The substantial Chinese economic capacity also fundamentally invalidates the analogy of China’s efforts in the South China Sea to the Maginot Line. Jonathan Kirshner of Cornell University explains, “From the end of 1927 through the middle of 1936, France spent 6 billion francs on fortifications and 3.4 billion on weapons.” (Like figures on the French defense budget of the time, figures on how much the Maginot Line cost also vary by source.) The official Chinese defense budget for 2015 is about $145 billion, which is almost certainly less than actual defense spending. It is difficult to imagine that the construction in the South China Sea represents so large a proportion of the Chinese defense budget that it crowds out weapons acquisition or research and development. The steady overall modernization of the People’s Liberation Army would seem to indicate otherwise.
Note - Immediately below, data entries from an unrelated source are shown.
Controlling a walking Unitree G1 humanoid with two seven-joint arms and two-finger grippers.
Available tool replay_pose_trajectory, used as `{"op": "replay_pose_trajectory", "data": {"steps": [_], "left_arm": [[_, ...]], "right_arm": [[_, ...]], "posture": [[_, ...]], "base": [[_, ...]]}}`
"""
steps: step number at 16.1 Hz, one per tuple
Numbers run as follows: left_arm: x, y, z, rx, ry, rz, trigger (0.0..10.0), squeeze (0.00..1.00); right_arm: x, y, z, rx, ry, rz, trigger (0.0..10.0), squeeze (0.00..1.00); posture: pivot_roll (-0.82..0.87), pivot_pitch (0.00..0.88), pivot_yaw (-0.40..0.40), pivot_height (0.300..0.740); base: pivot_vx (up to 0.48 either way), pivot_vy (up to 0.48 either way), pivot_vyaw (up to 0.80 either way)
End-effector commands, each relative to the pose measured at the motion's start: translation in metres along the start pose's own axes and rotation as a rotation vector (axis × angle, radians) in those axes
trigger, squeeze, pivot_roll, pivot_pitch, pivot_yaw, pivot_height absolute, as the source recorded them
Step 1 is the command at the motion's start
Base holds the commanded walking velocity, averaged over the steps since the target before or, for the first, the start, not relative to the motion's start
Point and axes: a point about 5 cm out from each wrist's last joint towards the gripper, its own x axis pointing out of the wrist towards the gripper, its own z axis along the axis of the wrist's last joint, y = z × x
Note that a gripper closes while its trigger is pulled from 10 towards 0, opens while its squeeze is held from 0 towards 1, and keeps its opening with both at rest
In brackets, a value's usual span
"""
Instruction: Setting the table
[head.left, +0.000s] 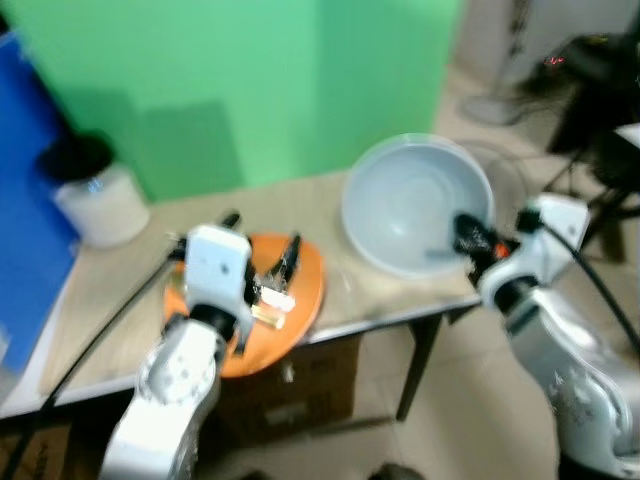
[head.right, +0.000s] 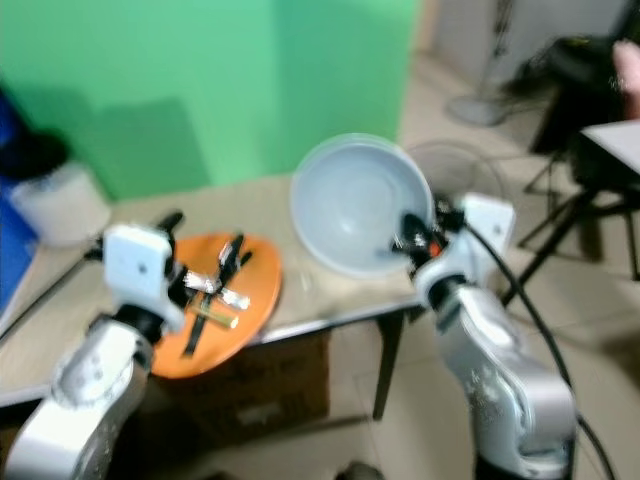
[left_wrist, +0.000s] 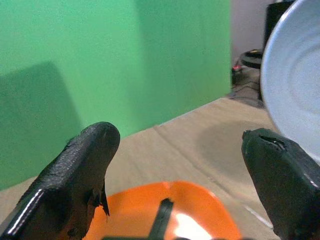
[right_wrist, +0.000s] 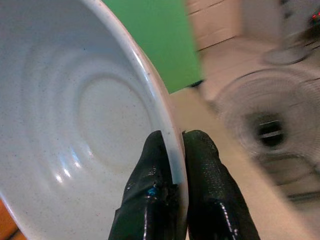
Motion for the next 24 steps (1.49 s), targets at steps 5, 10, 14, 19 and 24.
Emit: {"op": "replay_pose_trajectory", "data": {"steps": [5, 10, 14, 19, 24], "left_arm": [[-0.004, 0.012, 0.002, 0.020, 0.000, 0.076, 10.0, 0.00], [-0.004, 0.015, 0.003, 0.052, -0.004, 0.085, 10.0, 0.00], [-0.002, 0.014, 0.006, 0.043, -0.036, 0.079, 10.0, 0.00], [0.000, 0.012, 0.005, 0.031, -0.045, 0.056, 10.0, 0.00], [0.002, 0.012, 0.005, 0.026, -0.049, 0.047, 10.0, 0.00]], "right_arm": [[0.002, 0.000, 0.003, -0.060, -0.028, -0.012, 10.0, 0.00], [0.004, -0.009, 0.005, -0.135, -0.049, -0.062, 10.0, 0.00], [0.001, -0.016, 0.004, -0.135, -0.048, -0.117, 10.0, 0.00], [-0.002, -0.026, 0.006, -0.150, -0.063, -0.186, 10.0, 0.00], [-0.005, -0.035, 0.007, -0.155, -0.067, -0.253, 10.0, 0.00]], "posture": [[-0.11, 0.024, 0.066, 0.740], [-0.11, 0.022, 0.069, 0.740], [-0.12, 0.012, 0.068, 0.740], [-0.13, 0.008, 0.067, 0.740], [-0.13, 0.008, 0.062, 0.740]], "base": [[0.000, 0.000, -0.79], [0.000, 0.000, -0.79], [0.000, 0.000, -0.79], [0.234, 0.000, -0.80], [0.358, 0.000, -0.80]]}}
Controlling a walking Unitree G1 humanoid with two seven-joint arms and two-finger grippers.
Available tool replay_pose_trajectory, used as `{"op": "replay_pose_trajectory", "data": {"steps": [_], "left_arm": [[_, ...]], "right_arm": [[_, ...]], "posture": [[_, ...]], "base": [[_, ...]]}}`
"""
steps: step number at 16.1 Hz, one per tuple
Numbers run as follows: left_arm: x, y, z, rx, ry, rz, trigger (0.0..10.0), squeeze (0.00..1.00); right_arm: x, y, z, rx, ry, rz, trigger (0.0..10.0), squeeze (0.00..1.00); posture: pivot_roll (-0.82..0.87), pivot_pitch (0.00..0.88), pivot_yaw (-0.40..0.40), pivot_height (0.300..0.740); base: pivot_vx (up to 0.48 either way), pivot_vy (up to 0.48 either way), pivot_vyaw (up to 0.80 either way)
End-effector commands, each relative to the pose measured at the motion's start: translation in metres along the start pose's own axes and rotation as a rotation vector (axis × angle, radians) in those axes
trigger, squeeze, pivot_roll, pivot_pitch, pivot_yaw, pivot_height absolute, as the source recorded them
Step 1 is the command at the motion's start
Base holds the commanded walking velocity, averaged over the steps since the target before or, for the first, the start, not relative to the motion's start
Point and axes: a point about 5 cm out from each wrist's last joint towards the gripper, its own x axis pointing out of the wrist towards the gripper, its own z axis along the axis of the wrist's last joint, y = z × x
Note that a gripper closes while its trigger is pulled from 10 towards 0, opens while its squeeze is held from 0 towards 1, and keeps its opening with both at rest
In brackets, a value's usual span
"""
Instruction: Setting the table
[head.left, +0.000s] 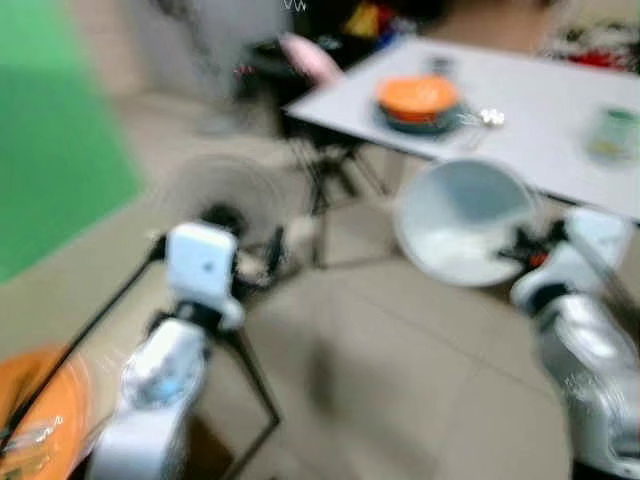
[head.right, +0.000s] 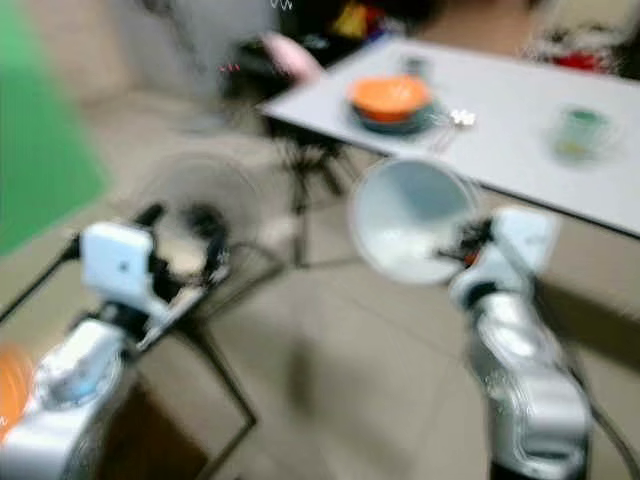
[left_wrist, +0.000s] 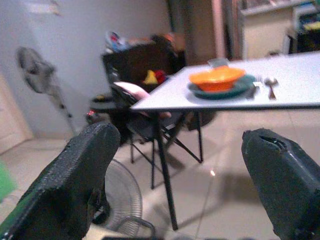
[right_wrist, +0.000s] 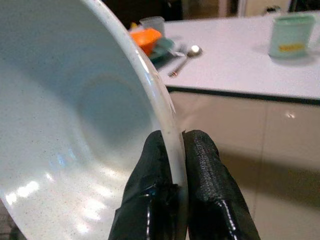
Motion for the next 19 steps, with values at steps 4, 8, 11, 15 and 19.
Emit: {"op": "replay_pose_trajectory", "data": {"steps": [4, 8, 11, 15, 19], "left_arm": [[0.0012, -0.0045, 0.0011, -0.008, -0.010, -0.027, 10.0, 0.00], [0.0019, -0.0078, 0.0001, -0.001, -0.005, -0.056, 10.0, 0.00], [0.0020, -0.0078, -0.0003, -0.001, -0.005, -0.063, 10.0, 0.00], [0.0044, -0.0090, -0.0007, 0.001, -0.006, -0.083, 10.0, 0.00], [0.0051, -0.0089, -0.0008, 0.004, -0.005, -0.093, 10.0, 0.00]], "right_arm": [[-0.0027, -0.0077, 0.0104, -0.004, -0.049, -0.041, 10.0, 0.00], [-0.0034, -0.0095, 0.0101, 0.014, -0.047, -0.057, 10.0, 0.00], [-0.0056, -0.0100, 0.0081, 0.017, -0.043, -0.067, 10.0, 0.00], [-0.0082, -0.0110, 0.0077, 0.027, -0.046, -0.086, 10.0, 0.00], [-0.0068, -0.0098, 0.0108, 0.047, -0.061, -0.084, 10.0, 0.00]], "posture": [[-0.14, 0.010, 0.063, 0.740], [-0.14, 0.009, 0.071, 0.740], [-0.14, 0.011, 0.077, 0.740], [-0.14, 0.011, 0.090, 0.740], [-0.14, 0.010, 0.094, 0.740]], "base": [[0.379, 0.000, -0.80], [0.381, 0.000, -0.80], [0.379, 0.000, -0.80], [0.380, 0.000, -0.77], [0.375, 0.000, -0.17]]}}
All this places the Chinese efforts to physically prepare the battlefield, consistent with their doctrinal imperatives, in a very different light from that of France in the interwar period. It should be clear that, whereas “from the outset fortifications were a confirmation of the [French] army’s weakened state, a sign of the altered military balance between France and Germany,” the same is not true for China, especially relative to the United States.

Why the South China Sea Islands Are Not a Maginot Line

The Maginot Line, by absorbing so much of the French defense budget, was probably a bad idea, even if it was not nearly as responsible for the defeat in 1940 as is often presumed. Are the artificial islands the Chinese are building in the South China Sea a bad idea, and therefore comparable to the Maginot Line?

Certainly, it is possible that the islands are sufficiently expensive that they are imposing an opportunity cost on the Chinese national security budget, even if it is not as extreme as the cost of the Maginot Line relative to its budget at the time. Given the opaque nature of China’s budget process, and the lack of good data on what actual Chinese defense spending is, it is difficult, if not impossible, to assess this burden. If the islands can be circumvented or bypassed, as Gramer and Rizzo suggest, then they are indeed a waste of money. But it is by no means clear that this will be true.

In the first place, it is not clear that the islands are intended to be the main shield for China’s defense. In the end, these are small islands in the large South China Sea; far from being a continuous belt of defenses (as with the Maginot Line), they are far more likely to be the equivalent of a picket line, providing an outer sensor and defense line for “continental China” (i.e., the Chinese mainland including Hainan Island). As such, their purpose is to provide early warning of an impending attack, compelling an adversary to deploy their forces in advance of reaching their main targets. This would seem consistent with indications that fighter strips, radars, and surface-to-air missile batteries are being constructed on these islands. Not only would radars and combat air patrols likely detect any aerial assault, but the need to neutralize the forces on those islands would take time, while depriving any forces aimed at the mainland of surprise. Such capabilities would also make vaulting over them a risky proposition.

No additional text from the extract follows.